If the patient is illiterate or cannot communicate, other optotypes (character used for testing) have to be used, for example, Illiterate E.
If the vision is reduced, the pinhole test is a good indicator to determine if the cause is due to a change in prescription or there is a pathological issue.
The pinhole test involves putting up a pinhole in front of the patient’s viewing eye. It might be better if the patient positions the pinhole. The pinhole reduces the unfocused, light scattering peripheral rays entering the eye leaving the more-in-focus central rays. This results in a clearer image if the patient has a prescription.
An improvement in vision is a good indicator that the reduction in vision is caused by a prescription or change in prescription. If there is no improvement, this would indicate eye disease or amblyopia (lazy eye).
However, pinhole testing is only a guide and relying on it is never a good idea. A full eye examination is always required to determine prescription and health.
Near visual acuity is an assessment of how well a patient can recognise letters when reading up close. It is generally used in an eye examination for working our a prescription for reading. It is usually left out of preliminary testing as distance visual acuity is sufficient to measure the ability of an eye to recognise detail.

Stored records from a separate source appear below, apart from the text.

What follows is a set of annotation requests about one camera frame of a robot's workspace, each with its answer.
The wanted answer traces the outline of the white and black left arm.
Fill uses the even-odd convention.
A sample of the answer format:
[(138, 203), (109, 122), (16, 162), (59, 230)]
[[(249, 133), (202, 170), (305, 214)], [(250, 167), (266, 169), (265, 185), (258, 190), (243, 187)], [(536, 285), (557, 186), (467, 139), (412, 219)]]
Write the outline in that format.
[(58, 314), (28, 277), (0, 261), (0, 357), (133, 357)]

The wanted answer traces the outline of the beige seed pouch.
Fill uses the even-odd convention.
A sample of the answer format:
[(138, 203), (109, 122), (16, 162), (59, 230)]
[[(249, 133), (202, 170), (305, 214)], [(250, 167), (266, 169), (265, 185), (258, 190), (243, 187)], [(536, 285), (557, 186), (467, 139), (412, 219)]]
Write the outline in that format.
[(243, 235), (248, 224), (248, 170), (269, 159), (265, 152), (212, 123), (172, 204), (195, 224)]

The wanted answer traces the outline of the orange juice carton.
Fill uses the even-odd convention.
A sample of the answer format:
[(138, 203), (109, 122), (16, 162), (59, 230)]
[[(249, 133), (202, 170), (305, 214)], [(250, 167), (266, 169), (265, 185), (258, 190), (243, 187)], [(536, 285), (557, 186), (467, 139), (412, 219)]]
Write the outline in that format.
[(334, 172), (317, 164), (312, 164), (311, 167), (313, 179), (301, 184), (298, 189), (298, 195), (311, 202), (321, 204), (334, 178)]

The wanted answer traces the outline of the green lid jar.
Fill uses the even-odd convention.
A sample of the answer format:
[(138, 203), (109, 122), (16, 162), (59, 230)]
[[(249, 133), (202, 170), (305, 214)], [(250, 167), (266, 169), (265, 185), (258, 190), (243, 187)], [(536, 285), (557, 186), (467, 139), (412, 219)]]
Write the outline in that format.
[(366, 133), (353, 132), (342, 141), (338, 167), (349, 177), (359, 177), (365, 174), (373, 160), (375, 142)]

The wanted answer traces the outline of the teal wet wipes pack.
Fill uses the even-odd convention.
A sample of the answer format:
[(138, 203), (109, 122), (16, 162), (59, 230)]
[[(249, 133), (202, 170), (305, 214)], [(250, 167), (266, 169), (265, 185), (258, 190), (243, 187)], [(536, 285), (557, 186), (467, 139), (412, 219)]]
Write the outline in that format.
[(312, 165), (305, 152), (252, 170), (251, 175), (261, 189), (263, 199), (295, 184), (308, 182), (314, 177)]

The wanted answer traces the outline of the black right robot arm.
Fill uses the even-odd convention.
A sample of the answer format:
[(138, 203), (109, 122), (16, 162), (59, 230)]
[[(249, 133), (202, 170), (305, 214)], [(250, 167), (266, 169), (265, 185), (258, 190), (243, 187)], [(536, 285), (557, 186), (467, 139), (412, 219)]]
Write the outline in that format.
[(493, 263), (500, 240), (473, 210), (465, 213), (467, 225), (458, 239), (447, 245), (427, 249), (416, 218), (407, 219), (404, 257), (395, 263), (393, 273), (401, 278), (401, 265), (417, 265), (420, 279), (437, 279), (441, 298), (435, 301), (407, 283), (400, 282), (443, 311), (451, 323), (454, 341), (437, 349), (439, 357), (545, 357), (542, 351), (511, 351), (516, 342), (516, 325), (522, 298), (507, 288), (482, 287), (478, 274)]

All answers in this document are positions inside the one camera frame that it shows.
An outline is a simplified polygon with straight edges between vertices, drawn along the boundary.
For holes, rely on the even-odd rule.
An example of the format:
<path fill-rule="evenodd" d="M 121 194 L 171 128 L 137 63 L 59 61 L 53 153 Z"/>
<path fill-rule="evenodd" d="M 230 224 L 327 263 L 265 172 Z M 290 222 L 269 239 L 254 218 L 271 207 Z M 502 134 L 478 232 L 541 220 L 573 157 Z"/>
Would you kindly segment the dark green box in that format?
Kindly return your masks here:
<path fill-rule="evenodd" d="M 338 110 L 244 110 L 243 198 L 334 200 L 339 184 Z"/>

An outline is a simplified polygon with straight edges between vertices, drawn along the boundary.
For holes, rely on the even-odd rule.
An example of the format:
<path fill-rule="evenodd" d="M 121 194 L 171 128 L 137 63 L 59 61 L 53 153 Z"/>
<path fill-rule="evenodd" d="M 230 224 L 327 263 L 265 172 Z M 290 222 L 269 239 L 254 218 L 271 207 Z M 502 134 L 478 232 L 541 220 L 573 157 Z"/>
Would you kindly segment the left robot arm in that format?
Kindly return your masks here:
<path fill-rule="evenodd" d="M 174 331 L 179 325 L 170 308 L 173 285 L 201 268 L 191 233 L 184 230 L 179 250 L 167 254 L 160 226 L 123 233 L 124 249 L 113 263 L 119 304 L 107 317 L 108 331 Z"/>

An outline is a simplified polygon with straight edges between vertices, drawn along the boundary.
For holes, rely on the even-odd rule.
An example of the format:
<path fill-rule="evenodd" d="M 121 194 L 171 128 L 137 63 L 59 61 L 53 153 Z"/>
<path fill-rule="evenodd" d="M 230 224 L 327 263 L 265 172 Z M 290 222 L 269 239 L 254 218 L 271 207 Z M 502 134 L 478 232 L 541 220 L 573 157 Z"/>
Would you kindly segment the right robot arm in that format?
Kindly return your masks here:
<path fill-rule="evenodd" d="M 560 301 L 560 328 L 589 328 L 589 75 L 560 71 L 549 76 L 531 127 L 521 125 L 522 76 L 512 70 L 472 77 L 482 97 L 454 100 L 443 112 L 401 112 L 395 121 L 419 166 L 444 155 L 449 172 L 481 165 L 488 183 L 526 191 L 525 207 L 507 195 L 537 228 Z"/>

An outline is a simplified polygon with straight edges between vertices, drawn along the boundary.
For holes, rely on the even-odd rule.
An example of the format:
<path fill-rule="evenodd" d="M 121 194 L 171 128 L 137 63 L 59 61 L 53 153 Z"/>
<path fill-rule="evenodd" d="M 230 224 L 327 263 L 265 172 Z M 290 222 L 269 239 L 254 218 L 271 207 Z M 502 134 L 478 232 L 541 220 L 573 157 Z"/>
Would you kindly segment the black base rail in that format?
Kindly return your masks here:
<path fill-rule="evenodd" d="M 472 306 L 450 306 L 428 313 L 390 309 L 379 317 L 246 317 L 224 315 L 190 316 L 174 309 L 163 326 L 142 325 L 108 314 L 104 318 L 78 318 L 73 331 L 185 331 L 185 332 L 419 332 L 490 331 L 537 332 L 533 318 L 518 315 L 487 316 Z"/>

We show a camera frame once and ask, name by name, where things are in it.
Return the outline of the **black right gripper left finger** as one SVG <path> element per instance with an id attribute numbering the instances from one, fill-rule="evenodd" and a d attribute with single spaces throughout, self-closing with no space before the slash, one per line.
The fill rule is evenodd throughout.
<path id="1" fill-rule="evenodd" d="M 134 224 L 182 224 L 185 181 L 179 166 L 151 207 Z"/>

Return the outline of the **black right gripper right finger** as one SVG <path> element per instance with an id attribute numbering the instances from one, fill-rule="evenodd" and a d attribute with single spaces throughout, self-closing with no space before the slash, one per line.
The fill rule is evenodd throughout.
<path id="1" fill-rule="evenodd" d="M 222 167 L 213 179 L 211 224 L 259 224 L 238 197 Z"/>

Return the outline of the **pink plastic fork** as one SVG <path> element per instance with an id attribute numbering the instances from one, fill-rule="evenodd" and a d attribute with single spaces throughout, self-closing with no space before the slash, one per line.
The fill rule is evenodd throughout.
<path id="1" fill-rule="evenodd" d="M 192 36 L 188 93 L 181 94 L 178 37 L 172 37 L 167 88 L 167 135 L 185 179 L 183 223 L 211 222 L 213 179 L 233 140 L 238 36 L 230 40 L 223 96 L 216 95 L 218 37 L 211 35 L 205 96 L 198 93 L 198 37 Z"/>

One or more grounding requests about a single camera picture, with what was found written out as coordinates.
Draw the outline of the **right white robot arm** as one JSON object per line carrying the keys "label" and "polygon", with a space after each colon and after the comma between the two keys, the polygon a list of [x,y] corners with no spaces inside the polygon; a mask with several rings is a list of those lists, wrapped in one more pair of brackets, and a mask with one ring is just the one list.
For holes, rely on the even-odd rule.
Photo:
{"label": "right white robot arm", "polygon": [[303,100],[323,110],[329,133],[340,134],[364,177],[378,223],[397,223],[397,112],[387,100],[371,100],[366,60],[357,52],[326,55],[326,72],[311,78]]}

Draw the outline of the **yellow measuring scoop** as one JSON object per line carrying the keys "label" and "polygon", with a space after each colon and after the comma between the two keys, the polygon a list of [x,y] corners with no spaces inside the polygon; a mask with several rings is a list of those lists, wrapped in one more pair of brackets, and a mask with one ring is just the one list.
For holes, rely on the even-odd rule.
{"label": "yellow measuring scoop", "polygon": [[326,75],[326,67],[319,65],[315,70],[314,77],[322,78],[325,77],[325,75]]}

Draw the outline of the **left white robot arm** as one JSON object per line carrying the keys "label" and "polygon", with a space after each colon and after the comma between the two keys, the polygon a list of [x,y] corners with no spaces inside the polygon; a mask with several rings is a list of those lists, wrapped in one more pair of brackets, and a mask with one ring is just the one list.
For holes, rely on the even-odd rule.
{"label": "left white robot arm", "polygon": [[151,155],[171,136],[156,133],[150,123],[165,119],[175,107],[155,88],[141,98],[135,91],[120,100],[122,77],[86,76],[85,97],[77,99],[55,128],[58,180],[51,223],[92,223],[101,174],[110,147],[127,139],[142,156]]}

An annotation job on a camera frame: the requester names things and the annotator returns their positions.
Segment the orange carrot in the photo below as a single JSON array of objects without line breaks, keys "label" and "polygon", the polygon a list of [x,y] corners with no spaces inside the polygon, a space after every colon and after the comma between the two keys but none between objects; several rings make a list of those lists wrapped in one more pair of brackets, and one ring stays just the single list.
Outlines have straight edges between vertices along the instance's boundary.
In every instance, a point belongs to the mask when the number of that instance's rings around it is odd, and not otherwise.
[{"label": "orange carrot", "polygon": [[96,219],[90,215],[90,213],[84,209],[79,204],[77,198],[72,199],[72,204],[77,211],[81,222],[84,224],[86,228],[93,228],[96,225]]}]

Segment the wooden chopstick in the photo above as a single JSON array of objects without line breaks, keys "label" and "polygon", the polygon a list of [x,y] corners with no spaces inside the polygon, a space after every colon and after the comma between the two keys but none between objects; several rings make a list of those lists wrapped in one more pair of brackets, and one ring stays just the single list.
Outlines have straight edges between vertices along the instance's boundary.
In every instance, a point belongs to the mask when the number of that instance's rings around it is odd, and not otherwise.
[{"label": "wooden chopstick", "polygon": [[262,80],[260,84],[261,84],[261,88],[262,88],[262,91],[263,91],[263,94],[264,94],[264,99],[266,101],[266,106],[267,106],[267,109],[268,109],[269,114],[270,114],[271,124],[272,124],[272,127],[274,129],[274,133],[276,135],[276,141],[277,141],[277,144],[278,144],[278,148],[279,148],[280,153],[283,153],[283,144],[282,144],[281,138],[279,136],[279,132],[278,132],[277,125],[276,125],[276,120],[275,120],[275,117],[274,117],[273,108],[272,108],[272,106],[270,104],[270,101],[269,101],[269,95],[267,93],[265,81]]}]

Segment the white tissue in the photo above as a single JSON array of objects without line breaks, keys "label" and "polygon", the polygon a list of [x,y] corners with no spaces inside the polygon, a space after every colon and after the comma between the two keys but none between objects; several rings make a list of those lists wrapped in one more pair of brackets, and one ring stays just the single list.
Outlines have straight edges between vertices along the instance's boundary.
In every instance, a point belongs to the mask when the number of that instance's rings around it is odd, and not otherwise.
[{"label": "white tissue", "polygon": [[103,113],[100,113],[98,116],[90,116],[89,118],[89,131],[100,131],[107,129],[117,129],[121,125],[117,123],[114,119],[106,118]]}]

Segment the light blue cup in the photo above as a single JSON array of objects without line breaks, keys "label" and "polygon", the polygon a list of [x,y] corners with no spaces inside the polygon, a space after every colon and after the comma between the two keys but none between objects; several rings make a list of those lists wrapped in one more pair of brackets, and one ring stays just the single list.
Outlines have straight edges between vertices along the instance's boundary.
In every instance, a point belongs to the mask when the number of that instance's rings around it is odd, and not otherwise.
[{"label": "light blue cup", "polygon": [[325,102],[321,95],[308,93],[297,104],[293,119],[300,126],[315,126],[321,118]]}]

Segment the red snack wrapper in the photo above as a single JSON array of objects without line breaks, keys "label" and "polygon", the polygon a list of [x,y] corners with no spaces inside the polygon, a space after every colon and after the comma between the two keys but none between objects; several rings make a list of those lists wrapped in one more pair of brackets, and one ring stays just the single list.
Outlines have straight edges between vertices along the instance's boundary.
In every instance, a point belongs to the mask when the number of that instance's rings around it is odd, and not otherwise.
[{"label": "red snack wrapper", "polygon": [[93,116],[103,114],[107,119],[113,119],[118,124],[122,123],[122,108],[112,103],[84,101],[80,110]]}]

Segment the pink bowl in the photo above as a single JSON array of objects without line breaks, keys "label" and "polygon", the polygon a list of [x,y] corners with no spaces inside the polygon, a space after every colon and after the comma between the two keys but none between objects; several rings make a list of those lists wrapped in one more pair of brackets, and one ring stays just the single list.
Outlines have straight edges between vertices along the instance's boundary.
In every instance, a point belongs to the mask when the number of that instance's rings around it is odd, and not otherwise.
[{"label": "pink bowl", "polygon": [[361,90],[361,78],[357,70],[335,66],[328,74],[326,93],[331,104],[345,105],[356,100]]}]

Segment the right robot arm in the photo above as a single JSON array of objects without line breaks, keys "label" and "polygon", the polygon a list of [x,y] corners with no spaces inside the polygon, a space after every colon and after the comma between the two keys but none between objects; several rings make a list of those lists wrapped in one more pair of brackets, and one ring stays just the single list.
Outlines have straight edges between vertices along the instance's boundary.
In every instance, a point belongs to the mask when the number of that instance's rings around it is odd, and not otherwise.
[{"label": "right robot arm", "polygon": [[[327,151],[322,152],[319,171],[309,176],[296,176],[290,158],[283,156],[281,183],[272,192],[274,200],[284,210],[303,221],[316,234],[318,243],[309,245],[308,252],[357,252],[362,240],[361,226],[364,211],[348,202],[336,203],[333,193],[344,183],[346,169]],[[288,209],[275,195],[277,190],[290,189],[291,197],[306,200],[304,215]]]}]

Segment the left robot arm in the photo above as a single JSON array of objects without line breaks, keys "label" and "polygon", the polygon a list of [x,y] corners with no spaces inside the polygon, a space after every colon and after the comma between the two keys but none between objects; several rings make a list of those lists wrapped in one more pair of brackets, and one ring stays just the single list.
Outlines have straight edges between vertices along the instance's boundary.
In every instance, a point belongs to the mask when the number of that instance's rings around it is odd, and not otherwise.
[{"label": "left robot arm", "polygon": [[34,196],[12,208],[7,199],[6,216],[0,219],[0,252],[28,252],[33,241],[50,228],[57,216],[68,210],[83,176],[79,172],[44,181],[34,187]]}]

Near visual acuity is important as certain hobbies rely heavily on the state of near vision such as reading, crafting, etc. Near vision affects learning as well as work when reading is required or being able to see detail up close.
Usually, an eye prescription affects distance vision and reading vision differently. However, eye health in most cases affects both distance and reading vision at the same level.
Myopia or short-sightedness can cause poor distance vision but good reading vision.
Presbyopia results in a deterioration in reading vision with age. The lens in the eye changes focus to allow one to focus up close and far away. This is known as accommodation. At the ages of 40 to 50 years, the lens’s ability to change focus diminishes and this results in poor vision for reading – Presbyopia. Reading glasses are usually the remedy for this.
When testing for reading vision or near visual acuity a special reading card is given for the patient to hold and read.
The card will have a recommended distance of use. This is normally at the average working distance of 40cm2.
The patient is normally asked to read the smallest line possible. Normally, both eyes are tested together and testing with one eye occluded is rarely used since most people read with both eyes together, and distance visual acuity is used to pick up any problems of either eye.
There are 3 forms of notation: M, N and J. N notation is what we generally use. This is the notation, which is the point size for Times New Roman font. There is a linear scale, so N8 is twice as big as N4.
The distance of testing is also measured. For example, N5 @ 40cm. The distance is important and varies with smartphone use tending to be closer than reading and desktop computer use being slightly further away.
The important line is N8 at 40cm – this is the size of the text in most newspapers and books; we like to aim at N6 for comfort with reading. Any reduction would require a reading prescription and further investigation through a full eye examination.
Visual acuity is the fundamental measurement of how well a person can recognise detail. Distance visual acuity can be used as a screening tool to see if there is a prescription present or monitoring the severity of eye disease. A full eye examination is always required to confirm the presence of both of these. Near visual acuity provides a good idea of what a person can see up close, which can affect their lifestyle.